WORK TO COMPLETE: For the records that follow, give the number of lines in which the word "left" occurs, with nothing added.

RECORDS FOR THIS TASK:
········
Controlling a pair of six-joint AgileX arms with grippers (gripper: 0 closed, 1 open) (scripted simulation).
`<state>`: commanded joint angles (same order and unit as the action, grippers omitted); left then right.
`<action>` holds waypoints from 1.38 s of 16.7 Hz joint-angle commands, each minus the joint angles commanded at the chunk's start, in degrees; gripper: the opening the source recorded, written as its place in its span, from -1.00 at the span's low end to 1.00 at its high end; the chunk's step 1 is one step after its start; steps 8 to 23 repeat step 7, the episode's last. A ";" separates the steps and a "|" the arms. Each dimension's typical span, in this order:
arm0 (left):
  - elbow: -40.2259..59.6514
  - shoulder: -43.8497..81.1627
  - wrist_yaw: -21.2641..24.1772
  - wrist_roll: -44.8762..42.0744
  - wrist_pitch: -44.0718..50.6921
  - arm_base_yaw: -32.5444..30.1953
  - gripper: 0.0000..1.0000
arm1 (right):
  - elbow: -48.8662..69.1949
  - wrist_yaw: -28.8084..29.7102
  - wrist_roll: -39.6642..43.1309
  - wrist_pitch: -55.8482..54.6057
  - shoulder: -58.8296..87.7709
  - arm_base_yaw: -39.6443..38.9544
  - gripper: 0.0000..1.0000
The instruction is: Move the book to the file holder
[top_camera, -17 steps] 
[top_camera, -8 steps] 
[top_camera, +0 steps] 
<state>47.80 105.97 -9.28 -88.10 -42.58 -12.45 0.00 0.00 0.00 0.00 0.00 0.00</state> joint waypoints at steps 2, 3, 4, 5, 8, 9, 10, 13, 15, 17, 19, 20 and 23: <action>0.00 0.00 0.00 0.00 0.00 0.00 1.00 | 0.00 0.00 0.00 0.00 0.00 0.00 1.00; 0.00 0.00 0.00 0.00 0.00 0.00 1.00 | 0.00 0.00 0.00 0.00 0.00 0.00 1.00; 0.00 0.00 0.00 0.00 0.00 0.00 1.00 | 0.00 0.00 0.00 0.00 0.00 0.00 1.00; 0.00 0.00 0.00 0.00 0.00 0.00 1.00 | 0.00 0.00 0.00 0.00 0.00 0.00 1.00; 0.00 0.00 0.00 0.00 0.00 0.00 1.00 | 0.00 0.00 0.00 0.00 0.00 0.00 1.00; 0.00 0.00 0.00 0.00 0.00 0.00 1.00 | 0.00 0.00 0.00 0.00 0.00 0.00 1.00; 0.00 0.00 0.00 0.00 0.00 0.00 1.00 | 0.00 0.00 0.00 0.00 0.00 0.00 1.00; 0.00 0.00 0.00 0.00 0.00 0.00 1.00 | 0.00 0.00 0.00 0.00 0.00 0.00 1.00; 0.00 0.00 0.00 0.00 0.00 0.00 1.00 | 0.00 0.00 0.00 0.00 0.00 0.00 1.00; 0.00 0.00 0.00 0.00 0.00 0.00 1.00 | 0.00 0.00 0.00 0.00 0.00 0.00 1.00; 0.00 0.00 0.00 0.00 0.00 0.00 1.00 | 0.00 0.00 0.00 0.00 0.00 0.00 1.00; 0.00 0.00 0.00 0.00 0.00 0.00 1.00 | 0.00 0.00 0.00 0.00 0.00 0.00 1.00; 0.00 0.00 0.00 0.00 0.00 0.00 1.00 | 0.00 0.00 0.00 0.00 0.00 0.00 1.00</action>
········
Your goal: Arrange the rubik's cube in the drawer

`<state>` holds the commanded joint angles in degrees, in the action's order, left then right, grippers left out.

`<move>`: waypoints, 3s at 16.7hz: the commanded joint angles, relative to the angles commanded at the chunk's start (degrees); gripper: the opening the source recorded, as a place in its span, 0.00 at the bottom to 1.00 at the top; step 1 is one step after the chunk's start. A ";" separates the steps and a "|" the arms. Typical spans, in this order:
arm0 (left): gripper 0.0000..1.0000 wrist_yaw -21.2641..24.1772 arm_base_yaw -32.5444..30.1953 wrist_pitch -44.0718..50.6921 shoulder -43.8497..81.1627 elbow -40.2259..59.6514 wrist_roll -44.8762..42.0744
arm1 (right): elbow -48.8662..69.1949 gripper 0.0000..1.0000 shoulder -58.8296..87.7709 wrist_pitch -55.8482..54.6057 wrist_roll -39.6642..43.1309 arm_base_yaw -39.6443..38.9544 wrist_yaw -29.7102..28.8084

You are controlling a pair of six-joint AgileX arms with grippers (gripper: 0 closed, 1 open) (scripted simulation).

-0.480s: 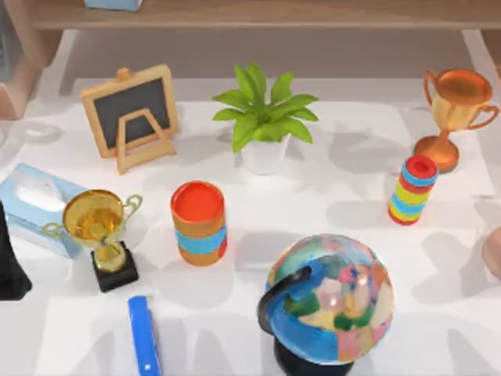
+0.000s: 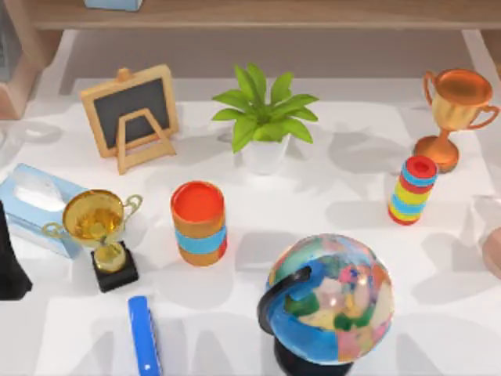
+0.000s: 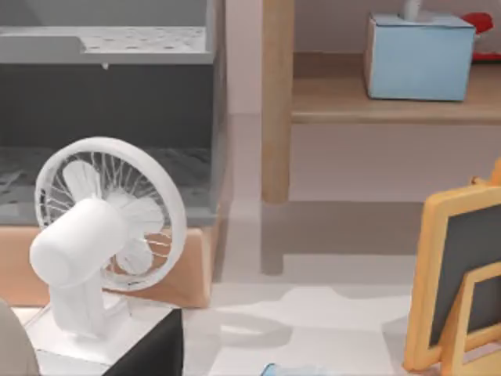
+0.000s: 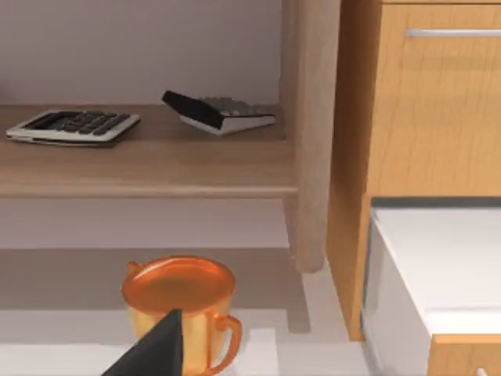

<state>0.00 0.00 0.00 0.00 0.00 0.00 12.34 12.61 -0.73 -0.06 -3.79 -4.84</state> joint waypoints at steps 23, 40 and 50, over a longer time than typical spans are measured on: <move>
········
RESULT FOR THIS TASK: 4